HOW TO COMPLETE THIS TASK: The line containing "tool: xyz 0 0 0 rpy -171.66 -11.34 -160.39" and every line after it through the end of the records: return those exactly, and nothing more.

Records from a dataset
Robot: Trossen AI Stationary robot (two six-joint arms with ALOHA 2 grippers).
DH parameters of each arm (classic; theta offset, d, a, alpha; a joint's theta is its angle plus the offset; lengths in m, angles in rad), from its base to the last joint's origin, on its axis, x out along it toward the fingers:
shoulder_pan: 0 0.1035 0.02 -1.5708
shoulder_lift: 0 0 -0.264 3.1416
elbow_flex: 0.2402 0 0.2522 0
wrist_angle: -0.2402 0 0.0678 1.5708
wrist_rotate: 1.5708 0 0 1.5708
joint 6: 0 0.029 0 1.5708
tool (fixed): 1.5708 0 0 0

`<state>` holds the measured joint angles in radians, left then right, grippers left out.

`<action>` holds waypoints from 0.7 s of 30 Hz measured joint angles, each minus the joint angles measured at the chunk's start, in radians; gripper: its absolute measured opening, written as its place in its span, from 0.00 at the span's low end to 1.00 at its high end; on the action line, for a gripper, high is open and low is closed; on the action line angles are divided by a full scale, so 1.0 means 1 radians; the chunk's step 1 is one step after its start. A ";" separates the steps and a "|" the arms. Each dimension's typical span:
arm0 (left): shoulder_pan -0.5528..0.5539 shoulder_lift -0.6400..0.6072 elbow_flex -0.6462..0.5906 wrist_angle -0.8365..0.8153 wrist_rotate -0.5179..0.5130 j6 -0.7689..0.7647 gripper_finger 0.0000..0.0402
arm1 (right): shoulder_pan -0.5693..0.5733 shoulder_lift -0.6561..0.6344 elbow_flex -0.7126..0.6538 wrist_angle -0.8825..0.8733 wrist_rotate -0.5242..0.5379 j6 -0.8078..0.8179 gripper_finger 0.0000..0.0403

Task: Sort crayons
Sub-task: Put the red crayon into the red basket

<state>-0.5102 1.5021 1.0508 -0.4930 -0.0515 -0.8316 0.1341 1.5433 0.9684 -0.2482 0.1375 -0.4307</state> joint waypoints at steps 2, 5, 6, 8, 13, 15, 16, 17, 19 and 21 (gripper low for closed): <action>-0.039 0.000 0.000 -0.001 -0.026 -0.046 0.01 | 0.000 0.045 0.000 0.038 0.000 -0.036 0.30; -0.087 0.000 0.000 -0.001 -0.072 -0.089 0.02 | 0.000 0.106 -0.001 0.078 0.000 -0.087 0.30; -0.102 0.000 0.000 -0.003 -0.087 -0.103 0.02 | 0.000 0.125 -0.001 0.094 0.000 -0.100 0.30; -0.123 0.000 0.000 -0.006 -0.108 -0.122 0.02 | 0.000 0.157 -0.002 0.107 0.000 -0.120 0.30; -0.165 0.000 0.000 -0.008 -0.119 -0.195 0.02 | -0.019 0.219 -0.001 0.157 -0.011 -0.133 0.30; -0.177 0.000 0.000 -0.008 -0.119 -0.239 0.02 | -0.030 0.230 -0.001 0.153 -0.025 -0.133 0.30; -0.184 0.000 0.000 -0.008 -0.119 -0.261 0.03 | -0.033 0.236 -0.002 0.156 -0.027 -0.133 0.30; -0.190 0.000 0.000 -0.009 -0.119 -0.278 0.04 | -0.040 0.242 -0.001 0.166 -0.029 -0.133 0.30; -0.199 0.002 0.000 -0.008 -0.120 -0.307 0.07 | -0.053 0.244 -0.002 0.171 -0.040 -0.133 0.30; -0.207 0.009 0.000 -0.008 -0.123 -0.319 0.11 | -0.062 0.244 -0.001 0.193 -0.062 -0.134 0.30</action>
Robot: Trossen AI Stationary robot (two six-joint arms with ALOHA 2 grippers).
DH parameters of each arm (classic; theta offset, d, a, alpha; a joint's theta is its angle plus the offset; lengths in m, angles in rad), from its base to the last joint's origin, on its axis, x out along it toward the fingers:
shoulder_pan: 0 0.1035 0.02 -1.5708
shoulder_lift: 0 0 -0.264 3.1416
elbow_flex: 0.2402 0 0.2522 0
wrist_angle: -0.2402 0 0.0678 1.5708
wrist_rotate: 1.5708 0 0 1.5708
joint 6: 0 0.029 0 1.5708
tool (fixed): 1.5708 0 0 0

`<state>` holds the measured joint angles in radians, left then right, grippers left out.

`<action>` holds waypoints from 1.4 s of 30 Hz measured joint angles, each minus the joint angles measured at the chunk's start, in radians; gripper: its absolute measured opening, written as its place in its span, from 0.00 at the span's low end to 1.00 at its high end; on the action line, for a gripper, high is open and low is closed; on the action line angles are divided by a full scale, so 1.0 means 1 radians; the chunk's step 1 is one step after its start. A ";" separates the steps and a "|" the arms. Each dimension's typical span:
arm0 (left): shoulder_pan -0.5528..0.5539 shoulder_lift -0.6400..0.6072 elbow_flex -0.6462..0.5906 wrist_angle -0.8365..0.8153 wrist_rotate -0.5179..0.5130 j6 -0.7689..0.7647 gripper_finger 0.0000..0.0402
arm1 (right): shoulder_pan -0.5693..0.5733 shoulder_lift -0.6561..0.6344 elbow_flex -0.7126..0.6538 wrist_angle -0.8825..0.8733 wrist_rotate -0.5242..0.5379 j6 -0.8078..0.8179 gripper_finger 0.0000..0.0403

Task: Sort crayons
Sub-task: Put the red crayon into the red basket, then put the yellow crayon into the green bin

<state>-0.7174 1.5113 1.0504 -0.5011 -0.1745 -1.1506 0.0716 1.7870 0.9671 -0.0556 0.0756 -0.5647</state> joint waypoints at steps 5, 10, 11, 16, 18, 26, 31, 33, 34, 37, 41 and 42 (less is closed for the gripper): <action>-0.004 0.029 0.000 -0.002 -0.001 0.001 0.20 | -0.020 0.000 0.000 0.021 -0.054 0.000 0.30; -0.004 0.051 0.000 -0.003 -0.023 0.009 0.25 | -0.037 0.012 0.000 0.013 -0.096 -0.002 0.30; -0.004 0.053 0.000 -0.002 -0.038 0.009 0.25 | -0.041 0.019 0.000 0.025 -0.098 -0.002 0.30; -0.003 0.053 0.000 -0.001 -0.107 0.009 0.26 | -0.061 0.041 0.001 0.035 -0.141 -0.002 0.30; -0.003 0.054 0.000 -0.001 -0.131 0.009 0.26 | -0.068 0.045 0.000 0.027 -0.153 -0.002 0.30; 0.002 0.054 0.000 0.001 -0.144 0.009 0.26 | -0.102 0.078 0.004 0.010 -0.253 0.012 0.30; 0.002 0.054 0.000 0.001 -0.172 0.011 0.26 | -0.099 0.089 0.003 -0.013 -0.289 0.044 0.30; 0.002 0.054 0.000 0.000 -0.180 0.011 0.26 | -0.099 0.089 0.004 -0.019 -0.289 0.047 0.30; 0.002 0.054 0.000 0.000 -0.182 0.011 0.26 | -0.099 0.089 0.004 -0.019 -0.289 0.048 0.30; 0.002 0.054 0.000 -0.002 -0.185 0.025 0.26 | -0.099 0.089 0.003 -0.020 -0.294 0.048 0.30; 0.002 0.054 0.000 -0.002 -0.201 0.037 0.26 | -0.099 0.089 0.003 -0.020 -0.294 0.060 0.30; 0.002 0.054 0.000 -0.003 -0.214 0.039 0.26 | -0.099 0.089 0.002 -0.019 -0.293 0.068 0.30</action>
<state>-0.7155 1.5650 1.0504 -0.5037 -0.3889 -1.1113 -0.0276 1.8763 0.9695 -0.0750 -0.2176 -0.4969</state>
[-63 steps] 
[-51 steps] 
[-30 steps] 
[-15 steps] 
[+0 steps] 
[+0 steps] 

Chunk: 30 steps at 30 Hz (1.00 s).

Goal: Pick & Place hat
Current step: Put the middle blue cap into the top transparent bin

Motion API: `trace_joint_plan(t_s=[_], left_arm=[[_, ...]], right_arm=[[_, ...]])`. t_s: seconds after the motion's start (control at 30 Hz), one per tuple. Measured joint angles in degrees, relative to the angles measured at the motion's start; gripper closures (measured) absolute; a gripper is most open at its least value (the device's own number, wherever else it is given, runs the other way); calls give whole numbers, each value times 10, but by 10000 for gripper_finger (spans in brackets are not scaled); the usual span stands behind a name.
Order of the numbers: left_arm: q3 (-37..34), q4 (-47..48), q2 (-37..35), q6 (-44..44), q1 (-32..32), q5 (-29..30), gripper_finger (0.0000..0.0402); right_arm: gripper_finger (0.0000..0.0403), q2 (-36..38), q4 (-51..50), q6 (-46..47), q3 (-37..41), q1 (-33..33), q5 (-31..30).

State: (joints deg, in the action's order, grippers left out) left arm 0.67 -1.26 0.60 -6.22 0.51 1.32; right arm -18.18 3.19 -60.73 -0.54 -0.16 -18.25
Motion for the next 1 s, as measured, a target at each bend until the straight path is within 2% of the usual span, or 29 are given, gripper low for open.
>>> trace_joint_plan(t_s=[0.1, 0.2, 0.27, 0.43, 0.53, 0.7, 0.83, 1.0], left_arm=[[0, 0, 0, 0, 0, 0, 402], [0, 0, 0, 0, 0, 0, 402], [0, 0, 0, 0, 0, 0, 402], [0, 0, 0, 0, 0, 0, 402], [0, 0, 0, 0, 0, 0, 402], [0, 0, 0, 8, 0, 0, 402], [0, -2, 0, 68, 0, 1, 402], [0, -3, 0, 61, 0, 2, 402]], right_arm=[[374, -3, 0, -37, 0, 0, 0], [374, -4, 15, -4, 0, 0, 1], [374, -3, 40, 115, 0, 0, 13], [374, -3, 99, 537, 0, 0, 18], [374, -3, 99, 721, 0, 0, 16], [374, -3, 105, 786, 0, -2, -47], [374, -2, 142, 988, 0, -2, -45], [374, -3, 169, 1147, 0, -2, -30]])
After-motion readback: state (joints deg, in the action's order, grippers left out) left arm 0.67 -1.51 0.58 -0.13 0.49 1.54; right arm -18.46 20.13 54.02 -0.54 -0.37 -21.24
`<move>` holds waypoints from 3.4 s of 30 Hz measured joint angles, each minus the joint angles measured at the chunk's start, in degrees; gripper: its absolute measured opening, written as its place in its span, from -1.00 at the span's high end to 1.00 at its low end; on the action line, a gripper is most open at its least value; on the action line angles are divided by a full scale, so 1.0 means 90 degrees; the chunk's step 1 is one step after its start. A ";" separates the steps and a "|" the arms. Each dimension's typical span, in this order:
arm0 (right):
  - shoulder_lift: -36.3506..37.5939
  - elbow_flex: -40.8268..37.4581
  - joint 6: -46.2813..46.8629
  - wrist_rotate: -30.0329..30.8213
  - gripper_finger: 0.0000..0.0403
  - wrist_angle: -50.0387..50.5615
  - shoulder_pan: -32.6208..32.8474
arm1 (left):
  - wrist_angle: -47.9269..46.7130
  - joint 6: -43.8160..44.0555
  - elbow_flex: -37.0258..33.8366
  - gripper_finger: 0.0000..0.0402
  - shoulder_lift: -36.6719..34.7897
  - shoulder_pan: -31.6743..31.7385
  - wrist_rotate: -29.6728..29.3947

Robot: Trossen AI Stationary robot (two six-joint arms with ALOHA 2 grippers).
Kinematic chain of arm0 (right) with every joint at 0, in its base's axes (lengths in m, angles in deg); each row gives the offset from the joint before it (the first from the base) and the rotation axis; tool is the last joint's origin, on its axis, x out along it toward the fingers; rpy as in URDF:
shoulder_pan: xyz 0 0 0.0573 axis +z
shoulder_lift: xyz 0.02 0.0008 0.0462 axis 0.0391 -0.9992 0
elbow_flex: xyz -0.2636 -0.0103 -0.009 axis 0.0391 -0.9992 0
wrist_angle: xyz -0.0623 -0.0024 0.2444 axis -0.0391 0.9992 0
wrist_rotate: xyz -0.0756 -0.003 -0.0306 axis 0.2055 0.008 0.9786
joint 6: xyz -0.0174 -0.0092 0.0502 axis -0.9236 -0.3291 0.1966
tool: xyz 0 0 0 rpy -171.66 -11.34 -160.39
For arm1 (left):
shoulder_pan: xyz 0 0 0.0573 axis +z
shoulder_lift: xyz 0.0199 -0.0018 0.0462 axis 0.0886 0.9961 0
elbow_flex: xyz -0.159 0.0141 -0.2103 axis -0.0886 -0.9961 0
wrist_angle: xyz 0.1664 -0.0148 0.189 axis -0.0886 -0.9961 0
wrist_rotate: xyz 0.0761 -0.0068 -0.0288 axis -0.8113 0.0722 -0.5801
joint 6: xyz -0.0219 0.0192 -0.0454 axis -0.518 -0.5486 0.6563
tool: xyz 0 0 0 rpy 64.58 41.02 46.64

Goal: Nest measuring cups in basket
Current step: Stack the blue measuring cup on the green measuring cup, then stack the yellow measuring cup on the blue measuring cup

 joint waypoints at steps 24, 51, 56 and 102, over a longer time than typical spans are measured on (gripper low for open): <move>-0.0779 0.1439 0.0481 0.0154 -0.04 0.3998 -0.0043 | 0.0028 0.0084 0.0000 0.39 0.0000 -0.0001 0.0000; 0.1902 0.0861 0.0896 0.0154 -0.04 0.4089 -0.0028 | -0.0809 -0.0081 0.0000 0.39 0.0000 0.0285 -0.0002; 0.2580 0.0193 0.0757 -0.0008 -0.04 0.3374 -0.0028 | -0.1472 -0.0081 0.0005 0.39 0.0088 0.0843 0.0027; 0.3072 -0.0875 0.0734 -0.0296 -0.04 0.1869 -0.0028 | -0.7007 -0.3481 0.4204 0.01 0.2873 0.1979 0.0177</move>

SOLVED EXERCISE:
tool: xyz 0 0 0 rpy -171.66 -11.34 -160.39
For arm1 (left):
shoulder_pan: xyz 0 0 0.0573 axis +z
shoulder_lift: xyz 0.0199 -0.0018 0.0462 axis 0.0886 0.9961 0
elbow_flex: xyz -0.159 0.0141 -0.2103 axis -0.0886 -0.9961 0
wrist_angle: xyz 0.1664 -0.0148 0.189 axis -0.0886 -0.9961 0
wrist_rotate: xyz 0.0761 -0.0068 -0.0288 axis -0.8113 0.0722 -0.5801
joint 6: xyz -0.0219 0.0192 -0.0454 axis -0.518 -0.5486 0.6563
tool: xyz 0 0 0 rpy 64.58 41.02 46.64

Goal: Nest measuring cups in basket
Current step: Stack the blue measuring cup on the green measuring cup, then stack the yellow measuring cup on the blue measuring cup

 joint waypoints at steps 24, 51, 56 and 102, over a longer time than typical spans are measured on (gripper low for open): <move>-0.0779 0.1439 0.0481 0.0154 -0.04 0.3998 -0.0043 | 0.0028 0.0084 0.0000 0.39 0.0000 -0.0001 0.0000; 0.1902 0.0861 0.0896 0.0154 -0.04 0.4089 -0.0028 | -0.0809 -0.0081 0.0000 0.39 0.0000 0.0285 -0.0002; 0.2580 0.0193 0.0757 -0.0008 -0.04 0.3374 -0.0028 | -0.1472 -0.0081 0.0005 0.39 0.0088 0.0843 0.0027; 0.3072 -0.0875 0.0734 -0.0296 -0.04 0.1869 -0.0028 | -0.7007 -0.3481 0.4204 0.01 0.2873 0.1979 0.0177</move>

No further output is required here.